### PROBLEM STATEMENT
In your copy, each line below is repeated exactly and no image appears.

DATASET CONTENT section start

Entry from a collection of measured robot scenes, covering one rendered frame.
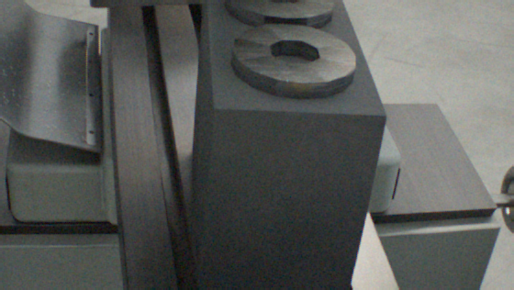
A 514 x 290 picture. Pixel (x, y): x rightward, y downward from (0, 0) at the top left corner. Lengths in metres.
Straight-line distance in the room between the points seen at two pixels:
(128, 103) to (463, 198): 0.51
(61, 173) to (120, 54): 0.16
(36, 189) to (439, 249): 0.55
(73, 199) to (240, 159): 0.48
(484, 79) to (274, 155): 2.63
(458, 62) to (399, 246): 2.14
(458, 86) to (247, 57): 2.52
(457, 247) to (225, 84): 0.67
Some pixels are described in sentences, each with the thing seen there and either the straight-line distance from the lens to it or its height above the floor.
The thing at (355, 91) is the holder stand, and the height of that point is 1.15.
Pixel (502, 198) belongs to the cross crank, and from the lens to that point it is 1.41.
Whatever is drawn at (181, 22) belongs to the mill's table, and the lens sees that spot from 1.12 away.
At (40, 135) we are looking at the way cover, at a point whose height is 0.90.
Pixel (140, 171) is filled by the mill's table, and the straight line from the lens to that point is 0.84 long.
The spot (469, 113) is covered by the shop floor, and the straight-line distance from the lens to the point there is 2.97.
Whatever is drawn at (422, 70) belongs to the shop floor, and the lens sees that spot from 3.17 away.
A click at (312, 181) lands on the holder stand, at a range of 0.63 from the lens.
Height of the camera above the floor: 1.46
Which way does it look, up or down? 34 degrees down
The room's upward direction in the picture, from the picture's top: 6 degrees clockwise
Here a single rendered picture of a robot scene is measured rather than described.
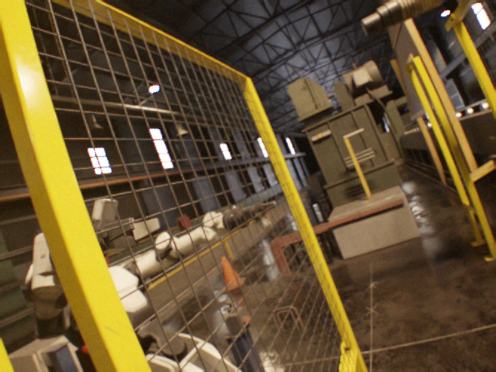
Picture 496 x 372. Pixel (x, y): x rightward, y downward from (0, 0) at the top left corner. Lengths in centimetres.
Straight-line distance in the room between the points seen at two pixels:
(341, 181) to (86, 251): 444
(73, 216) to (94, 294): 11
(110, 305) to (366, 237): 385
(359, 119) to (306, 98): 87
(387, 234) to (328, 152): 153
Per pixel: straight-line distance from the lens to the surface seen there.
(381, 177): 475
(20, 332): 949
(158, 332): 124
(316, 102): 489
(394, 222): 412
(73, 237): 46
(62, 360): 168
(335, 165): 479
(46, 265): 71
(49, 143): 49
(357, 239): 417
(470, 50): 245
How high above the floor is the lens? 128
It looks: 3 degrees up
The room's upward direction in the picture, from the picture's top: 22 degrees counter-clockwise
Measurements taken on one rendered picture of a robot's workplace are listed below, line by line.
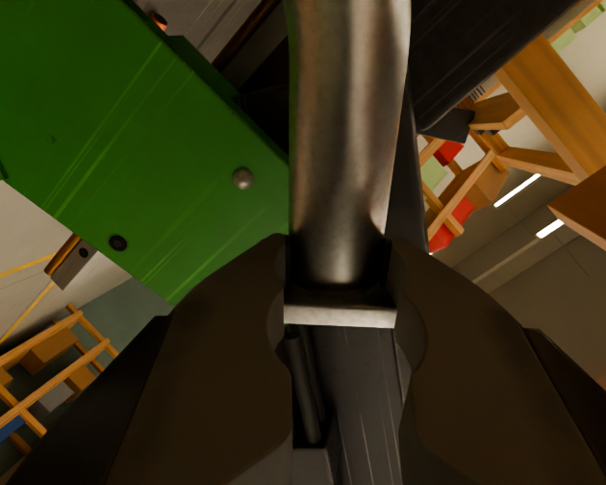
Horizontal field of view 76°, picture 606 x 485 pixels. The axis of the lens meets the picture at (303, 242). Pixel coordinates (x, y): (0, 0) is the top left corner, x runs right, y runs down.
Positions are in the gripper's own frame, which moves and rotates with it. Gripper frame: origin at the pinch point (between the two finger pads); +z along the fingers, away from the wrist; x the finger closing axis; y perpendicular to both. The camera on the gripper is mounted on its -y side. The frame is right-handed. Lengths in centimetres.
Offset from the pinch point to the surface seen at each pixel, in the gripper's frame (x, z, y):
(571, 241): 428, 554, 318
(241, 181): -4.3, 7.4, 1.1
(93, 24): -10.2, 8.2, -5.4
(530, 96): 43, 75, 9
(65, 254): -24.2, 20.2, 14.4
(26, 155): -15.1, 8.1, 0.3
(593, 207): 39, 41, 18
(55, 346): -348, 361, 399
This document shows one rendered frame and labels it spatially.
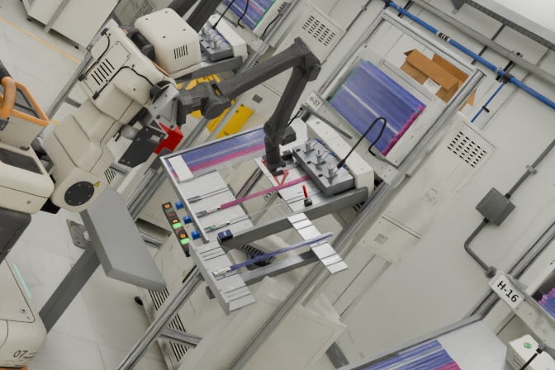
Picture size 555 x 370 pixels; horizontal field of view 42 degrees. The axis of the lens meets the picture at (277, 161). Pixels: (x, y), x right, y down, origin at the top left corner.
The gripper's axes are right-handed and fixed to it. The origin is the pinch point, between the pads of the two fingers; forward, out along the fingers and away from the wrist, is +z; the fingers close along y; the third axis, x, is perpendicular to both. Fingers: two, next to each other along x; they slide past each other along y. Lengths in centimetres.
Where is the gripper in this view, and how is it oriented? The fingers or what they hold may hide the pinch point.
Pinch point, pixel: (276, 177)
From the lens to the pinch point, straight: 288.8
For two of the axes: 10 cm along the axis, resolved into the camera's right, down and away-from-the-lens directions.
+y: -3.9, -5.1, 7.7
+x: -9.1, 3.1, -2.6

DATASET CONTENT section end

### EXERCISE RESULT
Entry from a collection of measured robot scenes, covering one rendered frame.
A 514 x 290 picture. Pixel (x, y): x rightward, y downward from (0, 0) at the top left corner. Lengths in metres.
Straight-line distance in the room between the points seen at two pixels:
(128, 103) to (463, 198): 0.51
(61, 173) to (120, 54): 0.16
(36, 189) to (439, 249): 0.55
(73, 199) to (240, 159): 0.48
(484, 79) to (274, 155): 2.63
(458, 62) to (399, 246): 2.14
(458, 86) to (247, 57): 2.52
(457, 247) to (225, 84): 0.67
Some pixels are described in sentences, each with the thing seen there and either the straight-line distance from the lens to it or its height above the floor.
The thing at (355, 91) is the holder stand, and the height of that point is 1.15.
Pixel (502, 198) belongs to the cross crank, and from the lens to that point it is 1.41.
Whatever is drawn at (181, 22) belongs to the mill's table, and the lens sees that spot from 1.12 away.
At (40, 135) we are looking at the way cover, at a point whose height is 0.90.
Pixel (140, 171) is filled by the mill's table, and the straight line from the lens to that point is 0.84 long.
The spot (469, 113) is covered by the shop floor, and the straight-line distance from the lens to the point there is 2.97.
Whatever is drawn at (422, 70) belongs to the shop floor, and the lens sees that spot from 3.17 away.
A click at (312, 181) lands on the holder stand, at a range of 0.63 from the lens.
Height of the camera above the floor: 1.46
Which way does it look, up or down? 34 degrees down
The room's upward direction in the picture, from the picture's top: 6 degrees clockwise
Here a single rendered picture of a robot scene is measured rather than described.
Picture 496 x 372. Pixel (x, y): x rightward, y downward from (0, 0) at the top left corner. Lengths in centimetres.
Straight-line distance in the room between the points seen at two pixels:
(341, 181) to (86, 251): 444
(73, 216) to (94, 294): 11
(110, 305) to (366, 237): 385
(359, 119) to (306, 98): 87
(387, 234) to (328, 152): 153
Per pixel: straight-line distance from the lens to the surface seen there.
(381, 177): 475
(20, 332): 949
(158, 332): 124
(316, 102): 489
(394, 222): 412
(73, 237): 46
(62, 360): 168
(335, 165): 479
(46, 265): 71
(49, 143): 49
(357, 239): 417
(470, 50): 245
How high above the floor is the lens? 128
It looks: 3 degrees up
The room's upward direction in the picture, from the picture's top: 22 degrees counter-clockwise
Measurements taken on one rendered picture of a robot's workplace are listed below, line by line.
Horizontal field of view 76°, picture 606 x 485 pixels. The axis of the lens meets the picture at (303, 242). Pixel coordinates (x, y): (0, 0) is the top left corner, x runs right, y runs down.
Positions are in the gripper's own frame, which moves and rotates with it. Gripper frame: origin at the pinch point (between the two finger pads); +z along the fingers, away from the wrist; x the finger closing axis; y perpendicular to both. The camera on the gripper is mounted on its -y side. The frame is right-handed. Lengths in centimetres.
Offset from the pinch point to the surface seen at each pixel, in the gripper's frame (x, z, y):
(571, 241): 428, 554, 318
(241, 181): -4.3, 7.4, 1.1
(93, 24): -10.2, 8.2, -5.4
(530, 96): 43, 75, 9
(65, 254): -24.2, 20.2, 14.4
(26, 155): -15.1, 8.1, 0.3
(593, 207): 39, 41, 18
(55, 346): -348, 361, 399
This document shows one rendered frame and labels it spatially.
Picture size 555 x 370 pixels; horizontal field of view 42 degrees. The axis of the lens meets the picture at (277, 161). Pixels: (x, y), x right, y down, origin at the top left corner.
The gripper's axes are right-handed and fixed to it. The origin is the pinch point, between the pads of the two fingers; forward, out along the fingers and away from the wrist, is +z; the fingers close along y; the third axis, x, is perpendicular to both. Fingers: two, next to each other along x; they slide past each other along y. Lengths in centimetres.
Where is the gripper in this view, and how is it oriented? The fingers or what they hold may hide the pinch point.
Pinch point, pixel: (276, 177)
From the lens to the pinch point, straight: 288.8
For two of the axes: 10 cm along the axis, resolved into the camera's right, down and away-from-the-lens directions.
+y: -3.9, -5.1, 7.7
+x: -9.1, 3.1, -2.6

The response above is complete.